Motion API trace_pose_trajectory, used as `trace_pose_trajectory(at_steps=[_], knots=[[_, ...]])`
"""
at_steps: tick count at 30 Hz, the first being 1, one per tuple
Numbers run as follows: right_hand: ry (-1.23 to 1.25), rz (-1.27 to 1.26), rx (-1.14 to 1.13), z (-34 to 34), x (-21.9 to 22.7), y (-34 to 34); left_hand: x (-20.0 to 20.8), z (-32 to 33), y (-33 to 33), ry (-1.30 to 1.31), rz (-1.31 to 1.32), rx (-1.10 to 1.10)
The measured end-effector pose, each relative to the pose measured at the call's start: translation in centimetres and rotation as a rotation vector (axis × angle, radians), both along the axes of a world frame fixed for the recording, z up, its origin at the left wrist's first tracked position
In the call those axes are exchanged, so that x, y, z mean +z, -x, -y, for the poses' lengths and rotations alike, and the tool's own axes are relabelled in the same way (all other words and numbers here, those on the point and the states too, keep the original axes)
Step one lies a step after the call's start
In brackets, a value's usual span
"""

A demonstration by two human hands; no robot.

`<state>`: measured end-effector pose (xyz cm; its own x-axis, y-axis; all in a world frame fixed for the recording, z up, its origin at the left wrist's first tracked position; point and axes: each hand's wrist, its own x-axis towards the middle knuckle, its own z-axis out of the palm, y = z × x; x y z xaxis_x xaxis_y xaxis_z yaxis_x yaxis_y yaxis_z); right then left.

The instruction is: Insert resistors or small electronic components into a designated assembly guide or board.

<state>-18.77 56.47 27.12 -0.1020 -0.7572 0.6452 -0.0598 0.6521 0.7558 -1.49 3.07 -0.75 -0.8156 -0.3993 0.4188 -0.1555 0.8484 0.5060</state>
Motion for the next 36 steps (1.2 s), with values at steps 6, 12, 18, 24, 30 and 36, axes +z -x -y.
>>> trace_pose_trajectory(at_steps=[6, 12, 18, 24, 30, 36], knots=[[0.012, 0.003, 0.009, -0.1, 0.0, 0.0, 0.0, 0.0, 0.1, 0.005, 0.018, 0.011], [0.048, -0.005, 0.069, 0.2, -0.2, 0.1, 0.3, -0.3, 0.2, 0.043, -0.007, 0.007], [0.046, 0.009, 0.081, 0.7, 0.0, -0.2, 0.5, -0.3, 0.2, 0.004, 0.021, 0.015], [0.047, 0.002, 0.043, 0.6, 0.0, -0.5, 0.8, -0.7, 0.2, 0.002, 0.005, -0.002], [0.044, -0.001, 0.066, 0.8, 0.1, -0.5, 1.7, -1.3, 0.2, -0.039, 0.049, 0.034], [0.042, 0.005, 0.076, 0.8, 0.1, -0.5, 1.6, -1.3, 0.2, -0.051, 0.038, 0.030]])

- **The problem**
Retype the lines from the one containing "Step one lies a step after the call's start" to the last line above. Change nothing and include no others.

- **Answer area**
Step one lies a step after the call's start
In brackets, a value's usual span
"""

A demonstration by two human hands; no robot.

`<state>`: measured end-effector pose (xyz cm; its own x-axis, y-axis; all in a world frame fixed for the recording, z up, its origin at the left wrist's first tracked position; point and axes: each hand's wrist, its own x-axis towards the middle knuckle, its own z-axis out of the palm, y = z × x; x y z xaxis_x xaxis_y xaxis_z yaxis_x yaxis_y yaxis_z); right then left.

The instruction is: Insert resistors or small electronic components into a designated assembly guide or board.

<state>-18.77 56.47 27.12 -0.1020 -0.7572 0.6452 -0.0598 0.6521 0.7558 -1.49 3.07 -0.75 -0.8156 -0.3993 0.4188 -0.1555 0.8484 0.5060</state>
Motion for the next 36 steps (1.2 s), with values at steps 6, 12, 18, 24, 30 and 36, axes +z -x -y.
>>> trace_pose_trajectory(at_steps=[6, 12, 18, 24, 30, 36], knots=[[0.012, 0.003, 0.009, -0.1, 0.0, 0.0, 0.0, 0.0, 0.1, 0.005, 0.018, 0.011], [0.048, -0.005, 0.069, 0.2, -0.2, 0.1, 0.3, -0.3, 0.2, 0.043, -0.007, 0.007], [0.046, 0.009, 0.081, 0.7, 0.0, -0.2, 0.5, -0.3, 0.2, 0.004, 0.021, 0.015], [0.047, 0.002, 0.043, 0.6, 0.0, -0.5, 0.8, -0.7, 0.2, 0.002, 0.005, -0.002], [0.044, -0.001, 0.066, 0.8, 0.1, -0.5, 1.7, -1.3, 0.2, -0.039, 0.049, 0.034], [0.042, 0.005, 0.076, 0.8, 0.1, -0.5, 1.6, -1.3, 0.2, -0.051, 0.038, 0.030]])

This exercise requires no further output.